Content starts
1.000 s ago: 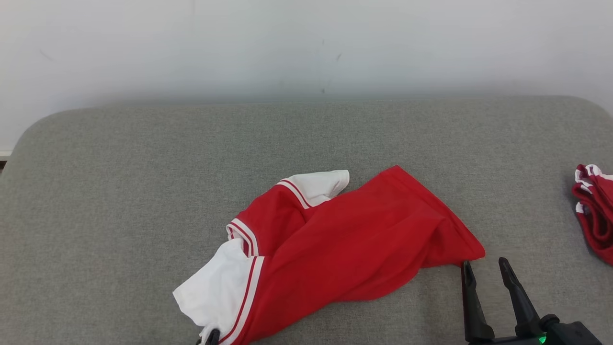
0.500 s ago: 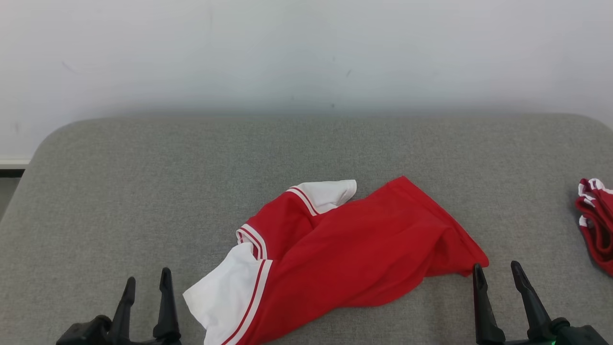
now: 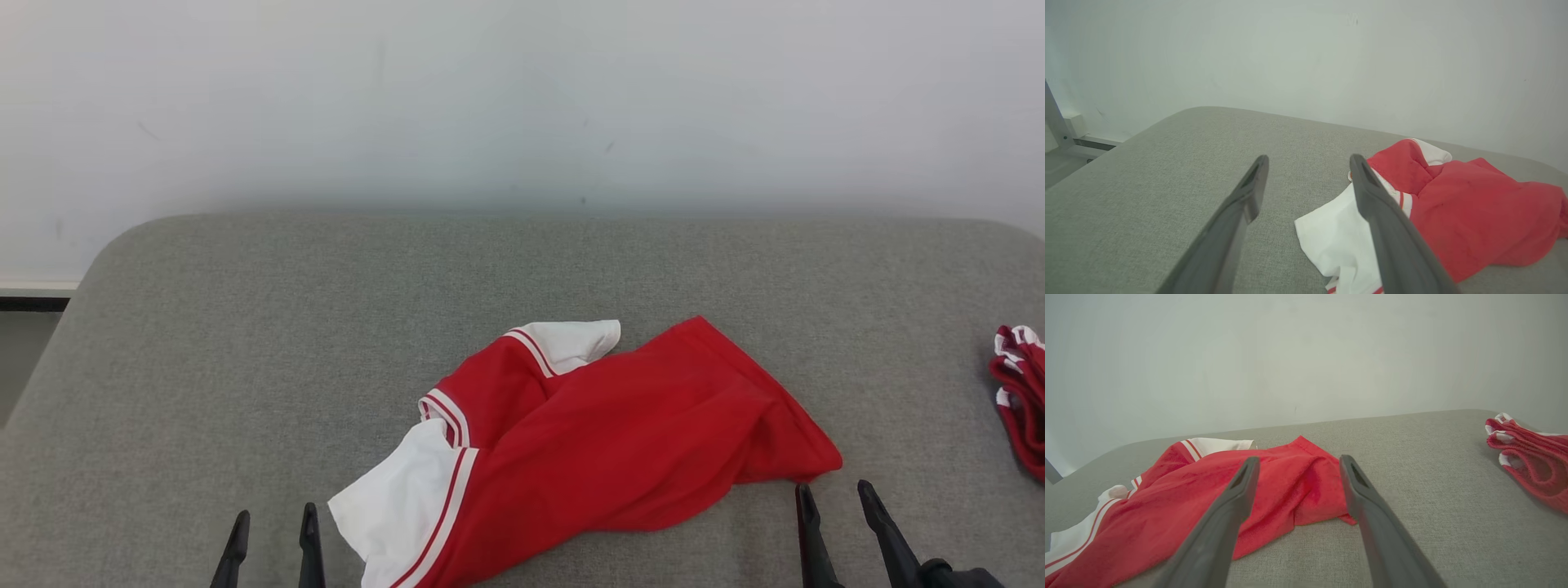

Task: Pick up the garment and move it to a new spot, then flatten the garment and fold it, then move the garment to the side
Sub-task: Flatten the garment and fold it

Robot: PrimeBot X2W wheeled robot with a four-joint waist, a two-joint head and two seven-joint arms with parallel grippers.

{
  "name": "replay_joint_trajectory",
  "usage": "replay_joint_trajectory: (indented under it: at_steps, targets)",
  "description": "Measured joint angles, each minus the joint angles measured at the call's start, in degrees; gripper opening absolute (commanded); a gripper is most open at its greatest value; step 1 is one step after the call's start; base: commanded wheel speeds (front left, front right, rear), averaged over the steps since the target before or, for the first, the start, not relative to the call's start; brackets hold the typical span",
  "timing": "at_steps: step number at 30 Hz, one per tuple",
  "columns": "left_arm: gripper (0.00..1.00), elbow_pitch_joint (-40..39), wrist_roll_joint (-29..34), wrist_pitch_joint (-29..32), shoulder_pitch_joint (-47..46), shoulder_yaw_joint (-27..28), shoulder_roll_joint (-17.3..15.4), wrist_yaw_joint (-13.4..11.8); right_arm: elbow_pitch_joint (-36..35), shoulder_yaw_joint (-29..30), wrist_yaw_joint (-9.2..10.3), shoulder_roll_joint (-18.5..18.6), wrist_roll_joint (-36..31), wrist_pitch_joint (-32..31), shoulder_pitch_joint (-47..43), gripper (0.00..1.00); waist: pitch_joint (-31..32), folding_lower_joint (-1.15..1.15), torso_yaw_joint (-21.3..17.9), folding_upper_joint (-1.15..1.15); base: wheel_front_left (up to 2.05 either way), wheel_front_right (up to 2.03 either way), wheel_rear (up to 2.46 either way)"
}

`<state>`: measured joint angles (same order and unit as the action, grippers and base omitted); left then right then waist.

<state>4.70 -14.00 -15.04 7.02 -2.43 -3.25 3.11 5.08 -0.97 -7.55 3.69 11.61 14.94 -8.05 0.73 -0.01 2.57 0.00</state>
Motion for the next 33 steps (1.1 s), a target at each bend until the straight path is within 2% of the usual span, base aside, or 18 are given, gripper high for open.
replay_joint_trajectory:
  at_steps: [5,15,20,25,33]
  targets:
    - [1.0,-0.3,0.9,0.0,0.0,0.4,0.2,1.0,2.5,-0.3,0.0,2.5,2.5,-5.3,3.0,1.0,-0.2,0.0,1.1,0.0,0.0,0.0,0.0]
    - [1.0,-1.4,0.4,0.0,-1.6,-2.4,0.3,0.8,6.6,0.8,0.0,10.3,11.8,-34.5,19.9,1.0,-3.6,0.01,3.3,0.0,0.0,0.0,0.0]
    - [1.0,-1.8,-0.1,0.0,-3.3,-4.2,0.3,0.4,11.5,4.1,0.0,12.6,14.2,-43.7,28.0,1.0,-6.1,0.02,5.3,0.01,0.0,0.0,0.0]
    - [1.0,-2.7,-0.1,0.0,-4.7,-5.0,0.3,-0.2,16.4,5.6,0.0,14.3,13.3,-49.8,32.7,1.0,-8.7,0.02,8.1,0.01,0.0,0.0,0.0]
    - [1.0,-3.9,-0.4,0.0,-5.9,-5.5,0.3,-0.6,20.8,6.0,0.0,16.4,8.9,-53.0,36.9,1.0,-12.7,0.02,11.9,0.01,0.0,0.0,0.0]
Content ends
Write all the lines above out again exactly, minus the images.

1.000 s ago: 
0.500 s ago: 
now: 

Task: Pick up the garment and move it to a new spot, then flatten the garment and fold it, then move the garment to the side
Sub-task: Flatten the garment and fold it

Robot: PrimeBot X2W wheeled robot with a four-joint waist, a two-joint head and two seven-joint arms with parallel grippers.

{
  "name": "replay_joint_trajectory",
  "usage": "replay_joint_trajectory: (indented under it: at_steps, targets)",
  "description": "Measured joint angles, each minus the joint angles measured at the call's start, in degrees; gripper opening absolute (commanded); a gripper is most open at its greatest value; step 1 is one step after the call's start; base: commanded wheel speeds (front left, front right, rear), averaged over the steps since the target before or, for the first, the start, not relative to the call's start; brackets hold the typical span",
  "timing": "at_steps: step number at 30 Hz, one per tuple",
  "columns": "left_arm: gripper (0.00..1.00), elbow_pitch_joint (-40..39), wrist_roll_joint (-29..34), wrist_pitch_joint (-29..32), shoulder_pitch_joint (-47..46), shoulder_yaw_joint (-27..28), shoulder_roll_joint (-17.3..15.4), wrist_yaw_joint (-13.4..11.8); right_arm: elbow_pitch_joint (-36..35), shoulder_yaw_joint (-29..30), wrist_yaw_joint (-9.2..10.3), shoulder_roll_joint (-18.5..18.6), wrist_roll_joint (-36..31), wrist_pitch_joint (-32..31), shoulder_pitch_joint (-47..43), gripper (0.00..1.00); waist: pitch_joint (-31..32), folding_lower_joint (-1.15..1.15), torso_yaw_joint (-21.3..17.9), folding_upper_joint (-1.15..1.15); base: wheel_front_left (up to 2.05 either way), wheel_front_right (up to 2.03 either way), wheel_rear (up to 2.46 either way)"
}

`<state>`: measured joint angles (same order and unit as the action, grippers and base omitted); left then right then waist.

<state>4.70 -14.00 -15.04 7.02 -2.43 -3.25 3.11 5.08 -0.97 -7.55 3.69 11.61 14.94 -8.05 0.73 -0.01 2.57 0.00</state>
Motion for the next 33 steps (1.1 s), a target at each bend until the straight path is within 2% of the usual span, base aside, or 18 are given, gripper high for open.
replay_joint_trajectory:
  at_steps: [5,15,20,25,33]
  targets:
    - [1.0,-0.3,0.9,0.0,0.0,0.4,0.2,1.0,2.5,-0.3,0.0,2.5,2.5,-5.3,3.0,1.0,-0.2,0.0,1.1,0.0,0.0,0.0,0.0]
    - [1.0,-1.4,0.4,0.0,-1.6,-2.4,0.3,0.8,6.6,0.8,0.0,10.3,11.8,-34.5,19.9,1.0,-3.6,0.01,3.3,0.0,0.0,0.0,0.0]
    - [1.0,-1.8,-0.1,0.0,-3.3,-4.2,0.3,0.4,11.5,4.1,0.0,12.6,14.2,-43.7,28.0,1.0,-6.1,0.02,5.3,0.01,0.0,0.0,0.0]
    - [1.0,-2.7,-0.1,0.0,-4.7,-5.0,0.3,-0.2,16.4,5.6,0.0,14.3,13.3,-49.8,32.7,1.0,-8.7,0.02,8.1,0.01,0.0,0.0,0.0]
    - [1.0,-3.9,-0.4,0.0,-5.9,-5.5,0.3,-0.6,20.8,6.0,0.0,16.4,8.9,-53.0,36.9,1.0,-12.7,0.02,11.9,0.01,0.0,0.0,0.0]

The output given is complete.